Link: https://www.ijcai.org/proceedings/2020/0553.pdf
Key Idea - It introduces a span-by-span generation flow to train the model. This helps the model to predict semantically-complete spans consecutively rather than predicting word by word.
It also incorporates multi-granularity target sampling to construct pre-training data, which enhances the correlation between encoder and decoder (decoder relies more on encoder representations).
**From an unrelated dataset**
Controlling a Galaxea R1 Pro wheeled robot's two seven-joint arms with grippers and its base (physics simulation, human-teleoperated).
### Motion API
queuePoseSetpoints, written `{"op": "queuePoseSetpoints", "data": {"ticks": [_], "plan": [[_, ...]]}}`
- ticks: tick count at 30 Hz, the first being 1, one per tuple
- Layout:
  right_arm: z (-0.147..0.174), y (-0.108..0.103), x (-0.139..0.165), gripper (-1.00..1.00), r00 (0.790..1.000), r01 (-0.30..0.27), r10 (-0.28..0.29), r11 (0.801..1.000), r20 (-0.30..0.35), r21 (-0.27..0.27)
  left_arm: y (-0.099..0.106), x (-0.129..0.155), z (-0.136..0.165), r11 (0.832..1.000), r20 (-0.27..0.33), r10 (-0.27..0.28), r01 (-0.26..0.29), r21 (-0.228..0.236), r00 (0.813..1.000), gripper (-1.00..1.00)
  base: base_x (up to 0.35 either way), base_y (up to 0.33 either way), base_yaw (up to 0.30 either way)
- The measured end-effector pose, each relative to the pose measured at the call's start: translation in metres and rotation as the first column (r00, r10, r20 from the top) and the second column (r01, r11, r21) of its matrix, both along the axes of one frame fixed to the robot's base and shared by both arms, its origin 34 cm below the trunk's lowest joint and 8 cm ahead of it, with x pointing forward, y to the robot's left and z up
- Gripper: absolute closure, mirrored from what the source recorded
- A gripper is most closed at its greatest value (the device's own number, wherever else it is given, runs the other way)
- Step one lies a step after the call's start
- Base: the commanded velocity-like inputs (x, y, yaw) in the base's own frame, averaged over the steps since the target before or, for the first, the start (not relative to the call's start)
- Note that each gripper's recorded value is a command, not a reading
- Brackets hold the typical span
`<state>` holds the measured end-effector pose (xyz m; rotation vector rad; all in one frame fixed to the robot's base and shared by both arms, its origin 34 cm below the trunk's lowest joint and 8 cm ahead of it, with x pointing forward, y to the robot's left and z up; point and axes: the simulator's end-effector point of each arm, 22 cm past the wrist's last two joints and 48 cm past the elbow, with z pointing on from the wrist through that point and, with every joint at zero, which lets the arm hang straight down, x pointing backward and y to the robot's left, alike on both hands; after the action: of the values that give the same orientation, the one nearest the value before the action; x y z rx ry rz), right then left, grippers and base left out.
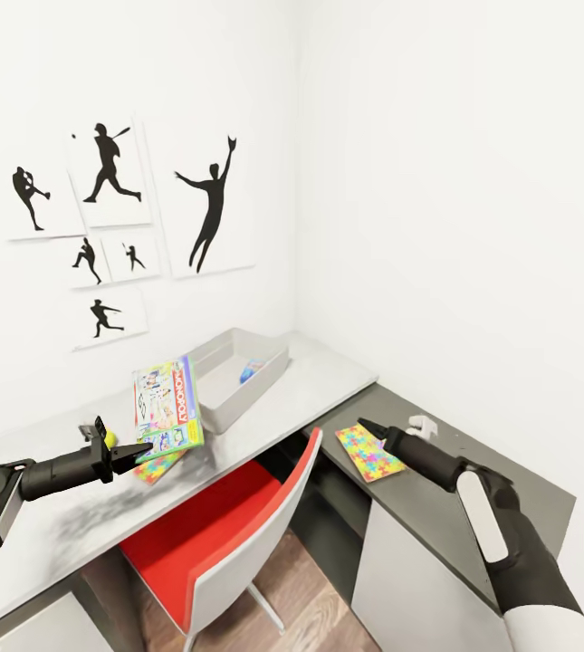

Resulting in a more human-like generation with a lesser amount of data.
Model
ERNIE-GEN is a transformer based seq2seq model with a multi-flow attention architecture
Pre-training - It incorporates an infilling generation mechanism and a noise-aware generation method into pre-training and fine-tuning:
Overall Framework
The model effectively performs both word-by-word generation and span-by-span generation flow parallelly and uses the outputs to calculate the loss.
During inference, since the target sequence is unknown, the model aggregates all the known historical context and feeds that as the ATTN token to the model and predicts the next, then drops it and repeats till STOP token.
Public Models
Trained on Wikipedia + BookCorpus (same as BERT)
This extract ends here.